Jeanette Barbaro, special counsel in the Projects and Infrastructure group at Minter Ellison lawyers and member of the Society of Construction Law, says there is no one best approach across any state.
Stressing that her comments represented her own views rather than those of all Society members, Barbaro says that moreover, consistent approaches around the nation are needed.
“Since Lacrosse and since Grenfell, we have seen three different approaches taken in three of Australia’s major states,” Barbaro said.
“The different approaches which we have seen across each of these three states could result in continued inconsistency across the nation as to what is a non-conforming product. If approaches as to what is a non-conforming building product are not consistent with views about what is compliant, safe, suitable and what is an acceptable level of risk, then we could, for example, end up with a product that could be prohibited in New South Wales yet could be compliant with the NCC and able to be used in Victoria.”
Barbaro believes there are three significant learnings from the Lacrosse and Grenfell fires and the various investigations which have taken place since.
First, use of non-compliant products in buildings is not able to be traced back to any one singular type of practitioner and you cannot simply point the finger at either architects, engineers, builders or certifiers. Instead, it is a result of different decisions made by different types of practitioners during varying stages of design, approval and construction, each often having a different understanding of the requirements of the NCC. Second, the NCC requirement for external walls including the suitability of materials are inconsistently applied and poorly understood. Third, greater enforcement and compliance activity are needed to deter further NCC breaches.
Given this, she says a multi-dimensional approach is needed. Whilst the approach taken in Queensland, for example, usefully promotes supply chain accountability and may well help to drive behavioural change, Barbaro says this needs to be paired with other approaches. These should be geared toward improving education and awareness, establishing consistent and correct interpretations of the NCC and establishing behaviours which champion adherence to the NCC, building acts in each state, and community safety at large.

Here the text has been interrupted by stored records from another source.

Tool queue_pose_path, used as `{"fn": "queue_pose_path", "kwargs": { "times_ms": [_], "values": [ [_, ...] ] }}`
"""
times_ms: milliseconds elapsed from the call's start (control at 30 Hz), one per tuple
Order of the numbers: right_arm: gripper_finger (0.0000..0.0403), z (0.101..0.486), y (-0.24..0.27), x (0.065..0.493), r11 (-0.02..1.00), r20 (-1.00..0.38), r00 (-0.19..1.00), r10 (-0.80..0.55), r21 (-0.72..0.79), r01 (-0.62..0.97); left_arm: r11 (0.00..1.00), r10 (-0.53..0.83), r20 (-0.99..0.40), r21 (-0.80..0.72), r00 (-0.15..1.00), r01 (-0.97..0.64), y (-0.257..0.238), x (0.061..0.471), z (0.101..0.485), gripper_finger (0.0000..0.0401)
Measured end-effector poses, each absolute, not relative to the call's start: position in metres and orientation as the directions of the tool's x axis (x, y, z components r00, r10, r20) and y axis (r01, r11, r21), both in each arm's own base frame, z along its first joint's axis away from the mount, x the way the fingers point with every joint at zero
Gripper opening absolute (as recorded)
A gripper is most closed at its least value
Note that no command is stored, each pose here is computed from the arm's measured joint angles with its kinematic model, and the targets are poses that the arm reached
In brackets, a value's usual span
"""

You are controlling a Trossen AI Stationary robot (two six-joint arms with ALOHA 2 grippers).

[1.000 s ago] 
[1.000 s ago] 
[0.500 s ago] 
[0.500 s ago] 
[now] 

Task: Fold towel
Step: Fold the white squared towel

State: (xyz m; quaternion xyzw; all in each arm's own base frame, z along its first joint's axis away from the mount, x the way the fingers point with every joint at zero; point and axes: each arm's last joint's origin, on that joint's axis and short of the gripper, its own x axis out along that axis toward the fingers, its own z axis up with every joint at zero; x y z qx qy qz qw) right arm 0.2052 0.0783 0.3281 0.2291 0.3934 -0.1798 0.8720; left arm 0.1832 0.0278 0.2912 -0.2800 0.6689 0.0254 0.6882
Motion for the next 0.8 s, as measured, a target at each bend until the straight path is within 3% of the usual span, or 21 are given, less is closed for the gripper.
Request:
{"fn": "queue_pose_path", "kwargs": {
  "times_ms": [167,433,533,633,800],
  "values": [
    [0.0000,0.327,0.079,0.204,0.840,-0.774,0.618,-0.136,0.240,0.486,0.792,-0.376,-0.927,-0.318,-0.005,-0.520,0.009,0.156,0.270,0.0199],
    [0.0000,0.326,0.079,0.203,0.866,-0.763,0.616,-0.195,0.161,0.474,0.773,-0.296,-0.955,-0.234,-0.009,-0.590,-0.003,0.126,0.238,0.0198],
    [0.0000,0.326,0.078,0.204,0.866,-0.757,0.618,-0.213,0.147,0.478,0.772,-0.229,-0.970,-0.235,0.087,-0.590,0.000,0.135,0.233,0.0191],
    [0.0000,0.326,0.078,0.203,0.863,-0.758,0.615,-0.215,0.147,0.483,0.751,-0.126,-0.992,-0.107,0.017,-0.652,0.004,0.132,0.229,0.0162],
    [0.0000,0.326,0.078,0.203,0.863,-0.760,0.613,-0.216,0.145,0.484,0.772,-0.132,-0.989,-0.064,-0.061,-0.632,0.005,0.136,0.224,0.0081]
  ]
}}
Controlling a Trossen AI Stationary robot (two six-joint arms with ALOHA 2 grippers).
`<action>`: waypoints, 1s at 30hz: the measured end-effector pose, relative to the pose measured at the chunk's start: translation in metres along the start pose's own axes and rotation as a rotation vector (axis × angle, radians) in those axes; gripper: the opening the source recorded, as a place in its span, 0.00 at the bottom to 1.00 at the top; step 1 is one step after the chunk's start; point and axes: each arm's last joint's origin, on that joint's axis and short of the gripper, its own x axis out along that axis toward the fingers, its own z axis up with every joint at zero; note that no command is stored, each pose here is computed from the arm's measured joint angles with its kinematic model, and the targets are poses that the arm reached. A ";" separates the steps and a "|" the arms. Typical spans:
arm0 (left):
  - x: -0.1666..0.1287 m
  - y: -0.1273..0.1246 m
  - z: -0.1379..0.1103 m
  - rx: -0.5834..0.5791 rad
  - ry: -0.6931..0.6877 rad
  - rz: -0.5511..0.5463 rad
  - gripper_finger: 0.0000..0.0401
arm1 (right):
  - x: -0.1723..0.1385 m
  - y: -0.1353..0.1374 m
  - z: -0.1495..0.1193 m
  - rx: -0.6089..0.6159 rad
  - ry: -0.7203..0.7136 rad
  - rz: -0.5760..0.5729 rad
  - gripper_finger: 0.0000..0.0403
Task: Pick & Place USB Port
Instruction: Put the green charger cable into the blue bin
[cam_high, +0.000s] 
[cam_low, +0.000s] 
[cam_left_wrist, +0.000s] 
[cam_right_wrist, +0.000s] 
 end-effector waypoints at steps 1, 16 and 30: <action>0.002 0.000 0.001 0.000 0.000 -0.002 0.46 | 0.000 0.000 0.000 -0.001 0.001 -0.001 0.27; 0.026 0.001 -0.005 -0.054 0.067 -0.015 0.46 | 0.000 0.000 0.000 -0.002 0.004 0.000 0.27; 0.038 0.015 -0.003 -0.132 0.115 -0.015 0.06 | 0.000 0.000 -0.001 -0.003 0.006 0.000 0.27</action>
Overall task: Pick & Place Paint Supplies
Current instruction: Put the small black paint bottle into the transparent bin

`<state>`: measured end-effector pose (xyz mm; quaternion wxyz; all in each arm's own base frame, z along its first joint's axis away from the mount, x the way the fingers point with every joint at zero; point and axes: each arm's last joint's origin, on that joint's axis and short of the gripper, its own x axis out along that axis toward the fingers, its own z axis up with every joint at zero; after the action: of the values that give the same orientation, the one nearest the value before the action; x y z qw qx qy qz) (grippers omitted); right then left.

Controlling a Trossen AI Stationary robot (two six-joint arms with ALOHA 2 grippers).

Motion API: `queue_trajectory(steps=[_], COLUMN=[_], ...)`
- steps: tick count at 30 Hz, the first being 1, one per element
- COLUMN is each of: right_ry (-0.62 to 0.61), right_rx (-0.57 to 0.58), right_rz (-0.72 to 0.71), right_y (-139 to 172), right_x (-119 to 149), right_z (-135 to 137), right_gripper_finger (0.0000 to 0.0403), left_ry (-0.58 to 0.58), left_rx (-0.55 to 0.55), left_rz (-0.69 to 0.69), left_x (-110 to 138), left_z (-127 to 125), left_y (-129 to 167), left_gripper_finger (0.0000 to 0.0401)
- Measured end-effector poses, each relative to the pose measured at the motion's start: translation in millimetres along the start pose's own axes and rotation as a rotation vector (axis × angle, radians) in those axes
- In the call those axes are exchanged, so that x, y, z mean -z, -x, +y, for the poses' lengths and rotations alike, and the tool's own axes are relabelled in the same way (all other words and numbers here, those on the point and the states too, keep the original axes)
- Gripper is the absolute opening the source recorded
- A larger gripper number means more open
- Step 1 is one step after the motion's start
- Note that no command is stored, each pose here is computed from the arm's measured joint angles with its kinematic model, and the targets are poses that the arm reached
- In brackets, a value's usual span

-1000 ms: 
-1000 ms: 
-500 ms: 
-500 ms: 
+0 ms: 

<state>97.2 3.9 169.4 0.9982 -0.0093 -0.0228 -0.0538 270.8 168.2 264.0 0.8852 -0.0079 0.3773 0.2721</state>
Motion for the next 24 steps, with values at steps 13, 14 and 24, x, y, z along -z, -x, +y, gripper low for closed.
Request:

Examples would be the introduction of clear and regulated product information, mandating approved testing regimes and requiring compulsory education and accreditation to an acceptable standard for those making decisions about what products should be used on sites.
There is also a need for greater compliance and enforcement.
As for product bans, Barbaro says these in and of themselves are not enough. Approaches geared solely around product bans, she said, would have difficulty in keeping pace with innovation and new products which come onto the market. Thus products could be banned even where new innovations enable them to be used safely in some circumstances. Alternatively, there could be a lag in time between a new and potentially dangerous product coming onto market and the product in question being banned. Moreover, Barbaro questions how the process of deciding which products are to be banned will be managed and how this will be managed consistently.
Australia has a significant problem with non-compliant products.
Governments are acting, but there is a danger of inconsistent approaches across various states and territories.